### Activity
The whole listing is to be restated word for word with no images.

### Information provided
▶

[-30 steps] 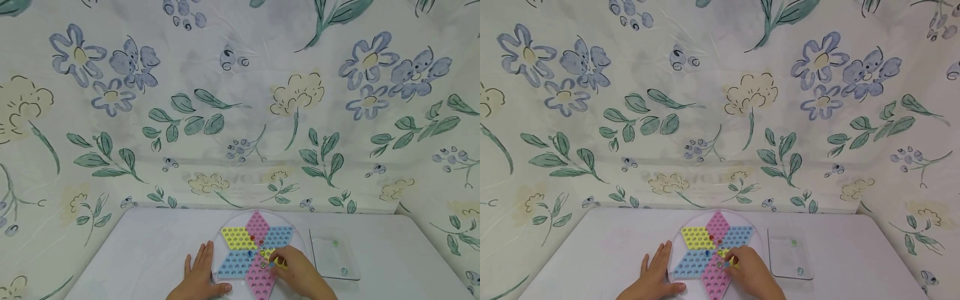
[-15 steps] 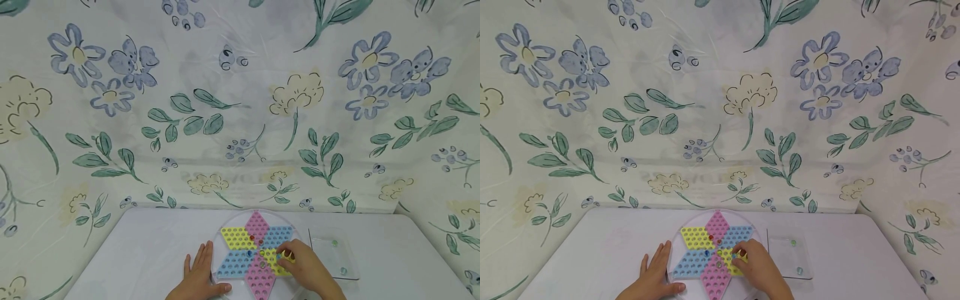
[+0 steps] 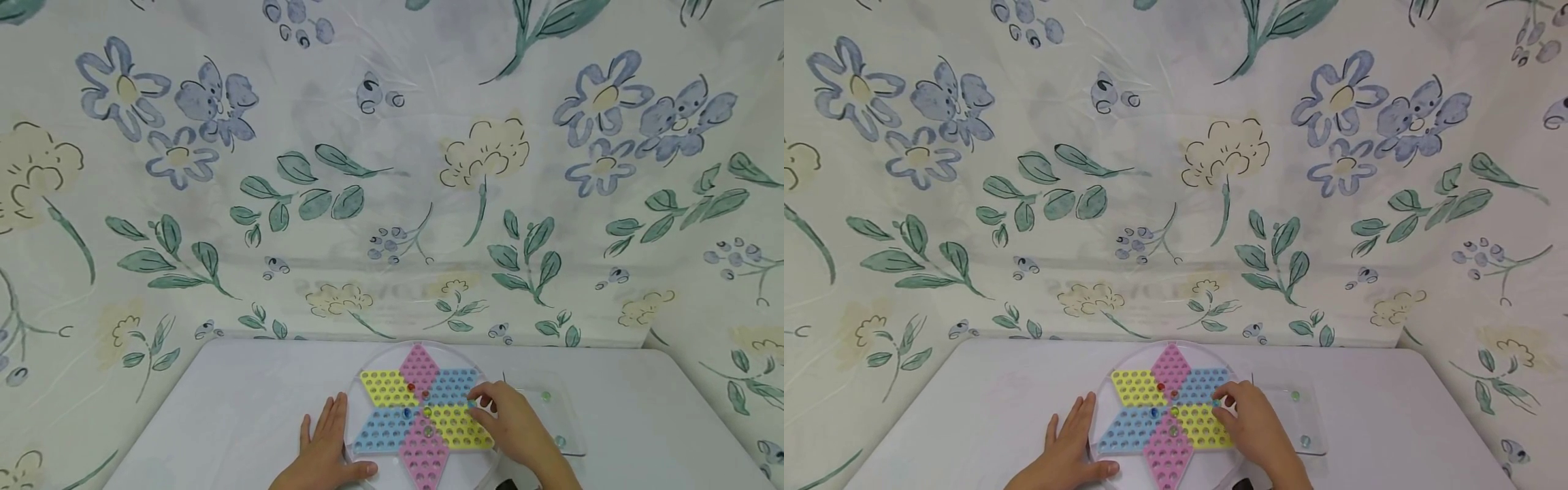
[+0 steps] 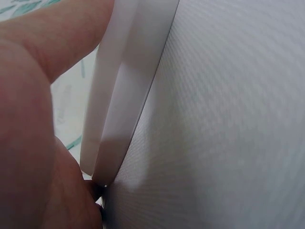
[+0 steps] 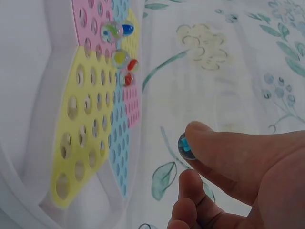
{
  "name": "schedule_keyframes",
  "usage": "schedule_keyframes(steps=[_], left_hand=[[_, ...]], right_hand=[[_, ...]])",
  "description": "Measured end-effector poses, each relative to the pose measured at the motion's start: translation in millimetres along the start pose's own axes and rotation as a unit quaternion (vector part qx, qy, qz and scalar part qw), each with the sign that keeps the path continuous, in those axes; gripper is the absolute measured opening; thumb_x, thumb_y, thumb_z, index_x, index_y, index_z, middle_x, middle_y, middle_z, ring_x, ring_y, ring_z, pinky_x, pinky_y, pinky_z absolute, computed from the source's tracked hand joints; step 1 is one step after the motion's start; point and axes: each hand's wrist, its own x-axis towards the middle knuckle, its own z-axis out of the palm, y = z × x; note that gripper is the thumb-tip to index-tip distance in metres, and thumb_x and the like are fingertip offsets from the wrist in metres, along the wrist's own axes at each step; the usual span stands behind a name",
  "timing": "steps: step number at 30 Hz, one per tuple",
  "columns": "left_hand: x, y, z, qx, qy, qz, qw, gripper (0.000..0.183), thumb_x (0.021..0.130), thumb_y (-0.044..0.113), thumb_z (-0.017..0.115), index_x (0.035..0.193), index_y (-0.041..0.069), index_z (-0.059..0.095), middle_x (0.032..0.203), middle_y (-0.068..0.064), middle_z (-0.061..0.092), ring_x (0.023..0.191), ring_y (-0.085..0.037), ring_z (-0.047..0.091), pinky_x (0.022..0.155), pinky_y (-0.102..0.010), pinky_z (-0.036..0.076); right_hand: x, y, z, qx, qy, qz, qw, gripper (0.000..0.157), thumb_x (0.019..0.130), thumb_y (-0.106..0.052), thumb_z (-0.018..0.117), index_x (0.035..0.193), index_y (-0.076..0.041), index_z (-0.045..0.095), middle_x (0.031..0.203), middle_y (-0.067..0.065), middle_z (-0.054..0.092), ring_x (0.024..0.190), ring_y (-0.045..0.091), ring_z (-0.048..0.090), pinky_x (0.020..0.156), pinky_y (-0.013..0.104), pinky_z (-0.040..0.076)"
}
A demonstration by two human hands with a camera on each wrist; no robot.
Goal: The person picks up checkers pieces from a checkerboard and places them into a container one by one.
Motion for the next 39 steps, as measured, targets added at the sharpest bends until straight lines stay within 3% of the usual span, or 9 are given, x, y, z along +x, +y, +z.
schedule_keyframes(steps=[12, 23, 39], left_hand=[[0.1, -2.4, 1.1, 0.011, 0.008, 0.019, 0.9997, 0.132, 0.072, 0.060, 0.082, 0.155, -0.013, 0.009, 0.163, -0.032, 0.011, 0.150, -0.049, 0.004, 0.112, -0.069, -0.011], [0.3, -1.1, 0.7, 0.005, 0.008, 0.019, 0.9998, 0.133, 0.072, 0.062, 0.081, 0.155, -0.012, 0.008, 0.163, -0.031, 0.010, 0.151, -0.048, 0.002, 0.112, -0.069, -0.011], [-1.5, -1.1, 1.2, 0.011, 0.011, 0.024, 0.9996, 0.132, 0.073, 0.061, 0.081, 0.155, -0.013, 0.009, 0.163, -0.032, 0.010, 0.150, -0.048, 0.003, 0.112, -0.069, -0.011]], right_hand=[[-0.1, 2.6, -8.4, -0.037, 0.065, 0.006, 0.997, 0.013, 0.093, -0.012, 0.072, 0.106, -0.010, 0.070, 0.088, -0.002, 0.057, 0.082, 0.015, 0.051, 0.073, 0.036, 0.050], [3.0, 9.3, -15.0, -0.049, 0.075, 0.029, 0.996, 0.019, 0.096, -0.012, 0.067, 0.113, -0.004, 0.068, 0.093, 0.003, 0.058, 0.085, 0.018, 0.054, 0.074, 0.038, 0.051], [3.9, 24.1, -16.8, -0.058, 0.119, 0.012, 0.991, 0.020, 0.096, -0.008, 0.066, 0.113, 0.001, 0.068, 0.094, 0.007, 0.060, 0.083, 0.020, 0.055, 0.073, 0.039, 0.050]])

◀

### Answer for this exercise
[-30 steps] 
[-15 steps] 
[+0 steps] 
[+0 steps] 
[+0 steps] 
{
  "name": "schedule_keyframes",
  "usage": "schedule_keyframes(steps=[_], left_hand=[[_, ...]], right_hand=[[_, ...]])",
  "description": "Measured end-effector poses, each relative to the pose measured at the motion's start: translation in millimetres along the start pose's own axes and rotation as a unit quaternion (vector part qx, qy, qz and scalar part qw), each with the sign that keeps the path continuous, in those axes; gripper is the absolute measured opening; thumb_x, thumb_y, thumb_z, index_x, index_y, index_z, middle_x, middle_y, middle_z, ring_x, ring_y, ring_z, pinky_x, pinky_y, pinky_z absolute, computed from the source's tracked hand joints; step 1 is one step after the motion's start; point and axes: each hand's wrist, its own x-axis towards the middle knuckle, its own z-axis out of the palm, y = z × x; note that gripper is the thumb-tip to index-tip distance in metres, and thumb_x and the like are fingertip offsets from the wrist in metres, along the wrist's own axes at each step; the usual span stands behind a name",
  "timing": "steps: step number at 30 Hz, one per tuple",
  "columns": "left_hand: x, y, z, qx, qy, qz, qw, gripper (0.000..0.183), thumb_x (0.021..0.130), thumb_y (-0.044..0.113), thumb_z (-0.017..0.115), index_x (0.035..0.193), index_y (-0.041..0.069), index_z (-0.059..0.095), middle_x (0.032..0.203), middle_y (-0.068..0.064), middle_z (-0.061..0.092), ring_x (0.023..0.191), ring_y (-0.085..0.037), ring_z (-0.047..0.091), pinky_x (0.022..0.155), pinky_y (-0.102..0.010), pinky_z (-0.036..0.076); right_hand: x, y, z, qx, qy, qz, qw, gripper (0.000..0.157), thumb_x (0.019..0.130), thumb_y (-0.106..0.052), thumb_z (-0.018..0.117), index_x (0.035..0.193), index_y (-0.076..0.041), index_z (-0.045..0.095), middle_x (0.031..0.203), middle_y (-0.067..0.065), middle_z (-0.054..0.092), ring_x (0.024..0.190), ring_y (-0.045..0.091), ring_z (-0.048..0.090), pinky_x (0.020..0.156), pinky_y (-0.013..0.104), pinky_z (-0.040..0.076)"
}
A demonstration by two human hands with a camera on each wrist; no robot.
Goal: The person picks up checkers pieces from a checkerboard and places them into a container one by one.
Motion for the next 39 steps, as measured, targets added at the sharpest bends until straight lines stay within 3% of the usual span, or 9 are given, x, y, z along +x, +y, +z.
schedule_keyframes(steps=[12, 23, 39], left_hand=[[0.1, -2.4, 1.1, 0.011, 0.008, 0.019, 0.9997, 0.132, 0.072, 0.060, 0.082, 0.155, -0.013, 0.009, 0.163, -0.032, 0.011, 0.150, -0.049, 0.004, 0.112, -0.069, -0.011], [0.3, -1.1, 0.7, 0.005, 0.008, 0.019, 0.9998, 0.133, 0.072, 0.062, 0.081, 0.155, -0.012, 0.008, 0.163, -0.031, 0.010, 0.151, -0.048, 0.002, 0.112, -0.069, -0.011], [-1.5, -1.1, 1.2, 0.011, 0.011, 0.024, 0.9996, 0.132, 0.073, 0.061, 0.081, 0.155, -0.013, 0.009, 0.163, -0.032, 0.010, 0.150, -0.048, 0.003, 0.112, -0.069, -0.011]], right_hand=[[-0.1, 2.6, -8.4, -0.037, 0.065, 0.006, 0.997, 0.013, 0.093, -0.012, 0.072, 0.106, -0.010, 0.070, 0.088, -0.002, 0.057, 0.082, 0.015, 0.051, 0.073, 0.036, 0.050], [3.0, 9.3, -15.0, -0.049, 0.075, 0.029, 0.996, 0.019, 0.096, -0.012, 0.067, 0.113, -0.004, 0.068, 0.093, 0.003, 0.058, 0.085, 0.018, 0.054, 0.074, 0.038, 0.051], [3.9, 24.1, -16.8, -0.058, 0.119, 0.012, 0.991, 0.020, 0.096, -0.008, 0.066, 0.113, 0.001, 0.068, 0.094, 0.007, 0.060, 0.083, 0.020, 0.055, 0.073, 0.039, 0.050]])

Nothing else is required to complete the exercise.